--- Instructions for the task ---
Filter the listing below, copying every line in which the word "labels" appears.

--- Input material ---

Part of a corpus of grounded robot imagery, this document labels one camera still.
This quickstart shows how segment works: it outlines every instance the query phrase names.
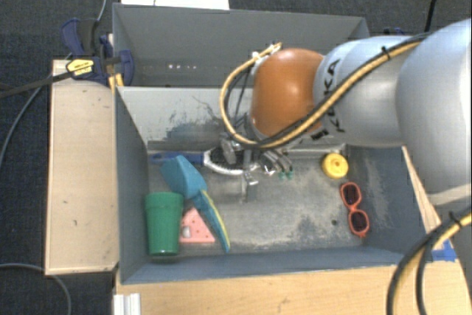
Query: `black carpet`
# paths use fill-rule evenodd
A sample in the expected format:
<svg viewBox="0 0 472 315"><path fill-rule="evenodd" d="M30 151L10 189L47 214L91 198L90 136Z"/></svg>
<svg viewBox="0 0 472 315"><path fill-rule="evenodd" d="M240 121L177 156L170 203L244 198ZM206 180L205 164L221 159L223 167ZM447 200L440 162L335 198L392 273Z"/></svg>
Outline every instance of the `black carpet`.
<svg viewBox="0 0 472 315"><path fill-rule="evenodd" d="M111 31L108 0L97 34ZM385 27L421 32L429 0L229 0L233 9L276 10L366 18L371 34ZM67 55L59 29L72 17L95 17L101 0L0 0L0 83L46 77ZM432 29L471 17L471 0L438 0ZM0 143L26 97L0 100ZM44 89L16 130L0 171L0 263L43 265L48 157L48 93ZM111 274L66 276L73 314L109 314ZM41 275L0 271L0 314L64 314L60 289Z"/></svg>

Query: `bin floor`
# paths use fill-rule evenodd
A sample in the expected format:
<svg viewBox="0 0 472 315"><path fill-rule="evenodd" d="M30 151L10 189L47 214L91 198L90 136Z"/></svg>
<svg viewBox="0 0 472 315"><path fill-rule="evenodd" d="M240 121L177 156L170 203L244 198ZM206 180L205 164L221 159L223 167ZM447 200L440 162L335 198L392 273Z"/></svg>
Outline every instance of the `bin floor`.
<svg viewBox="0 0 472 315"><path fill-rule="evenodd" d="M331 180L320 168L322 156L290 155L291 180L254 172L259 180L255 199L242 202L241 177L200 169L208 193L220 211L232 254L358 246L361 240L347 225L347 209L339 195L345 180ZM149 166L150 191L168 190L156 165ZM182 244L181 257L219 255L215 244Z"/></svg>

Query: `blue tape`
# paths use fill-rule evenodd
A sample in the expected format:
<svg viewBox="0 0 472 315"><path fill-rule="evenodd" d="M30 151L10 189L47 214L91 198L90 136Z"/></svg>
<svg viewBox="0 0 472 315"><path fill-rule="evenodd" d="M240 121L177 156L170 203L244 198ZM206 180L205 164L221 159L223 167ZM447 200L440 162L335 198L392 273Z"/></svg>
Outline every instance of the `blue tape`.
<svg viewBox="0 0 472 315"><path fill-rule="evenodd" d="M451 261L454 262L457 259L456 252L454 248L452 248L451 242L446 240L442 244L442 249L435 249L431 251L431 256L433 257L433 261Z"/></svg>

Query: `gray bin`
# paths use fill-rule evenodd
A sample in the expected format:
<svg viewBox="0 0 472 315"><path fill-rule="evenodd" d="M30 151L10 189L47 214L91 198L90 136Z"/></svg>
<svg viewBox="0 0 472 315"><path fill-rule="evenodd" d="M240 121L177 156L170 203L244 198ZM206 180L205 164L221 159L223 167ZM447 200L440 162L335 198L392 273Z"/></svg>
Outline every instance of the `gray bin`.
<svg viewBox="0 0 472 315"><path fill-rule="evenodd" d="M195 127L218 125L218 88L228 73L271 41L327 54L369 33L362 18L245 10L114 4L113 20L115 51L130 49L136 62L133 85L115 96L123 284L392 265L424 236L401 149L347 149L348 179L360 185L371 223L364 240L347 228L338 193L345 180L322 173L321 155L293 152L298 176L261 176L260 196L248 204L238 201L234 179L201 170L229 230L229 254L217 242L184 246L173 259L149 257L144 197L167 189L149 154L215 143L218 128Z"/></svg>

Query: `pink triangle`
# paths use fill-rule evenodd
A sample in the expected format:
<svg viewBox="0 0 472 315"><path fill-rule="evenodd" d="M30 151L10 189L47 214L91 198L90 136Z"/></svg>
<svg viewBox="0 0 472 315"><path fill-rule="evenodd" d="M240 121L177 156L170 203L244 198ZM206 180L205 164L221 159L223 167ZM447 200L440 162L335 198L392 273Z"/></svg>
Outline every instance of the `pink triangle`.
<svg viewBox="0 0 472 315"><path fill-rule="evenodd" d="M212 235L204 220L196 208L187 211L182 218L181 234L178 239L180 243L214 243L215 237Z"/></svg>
---
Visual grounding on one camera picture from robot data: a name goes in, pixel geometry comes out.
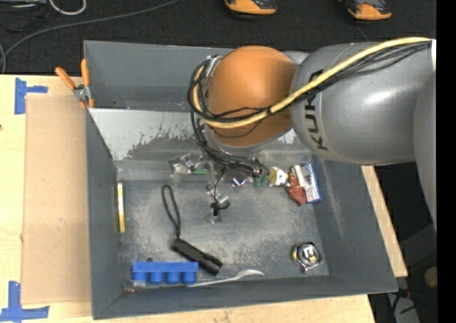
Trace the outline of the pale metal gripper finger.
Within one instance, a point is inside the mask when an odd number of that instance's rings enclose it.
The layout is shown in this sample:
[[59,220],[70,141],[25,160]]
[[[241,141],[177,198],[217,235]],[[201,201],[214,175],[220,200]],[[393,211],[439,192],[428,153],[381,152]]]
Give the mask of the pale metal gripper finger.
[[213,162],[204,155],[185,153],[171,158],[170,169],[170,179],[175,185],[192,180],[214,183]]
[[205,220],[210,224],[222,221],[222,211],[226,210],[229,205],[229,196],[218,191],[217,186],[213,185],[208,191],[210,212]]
---
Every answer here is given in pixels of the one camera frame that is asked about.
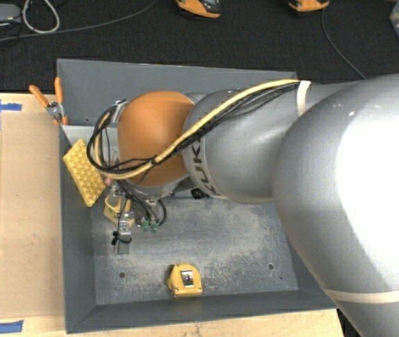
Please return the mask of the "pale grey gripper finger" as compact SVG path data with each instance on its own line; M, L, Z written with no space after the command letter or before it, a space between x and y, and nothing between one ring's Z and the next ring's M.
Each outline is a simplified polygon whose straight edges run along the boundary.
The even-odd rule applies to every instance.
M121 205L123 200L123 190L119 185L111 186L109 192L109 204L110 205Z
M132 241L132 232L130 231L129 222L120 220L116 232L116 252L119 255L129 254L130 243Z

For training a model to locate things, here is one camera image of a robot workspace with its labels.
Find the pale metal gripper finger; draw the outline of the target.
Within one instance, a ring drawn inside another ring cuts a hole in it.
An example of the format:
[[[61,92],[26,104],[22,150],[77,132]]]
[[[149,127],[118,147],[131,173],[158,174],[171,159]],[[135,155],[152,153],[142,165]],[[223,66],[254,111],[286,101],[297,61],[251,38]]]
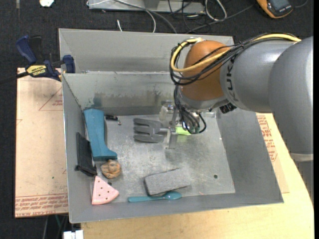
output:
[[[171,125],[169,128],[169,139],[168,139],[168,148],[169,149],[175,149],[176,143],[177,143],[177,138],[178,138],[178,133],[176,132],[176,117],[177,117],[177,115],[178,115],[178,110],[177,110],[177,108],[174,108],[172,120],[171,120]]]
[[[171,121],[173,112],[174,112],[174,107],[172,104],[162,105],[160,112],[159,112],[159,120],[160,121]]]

--- Answer space ---
Part of a corpus of grounded robot imagery, this document labels one camera still.
For training a model to locate things, here is one camera image of a robot workspace with its labels.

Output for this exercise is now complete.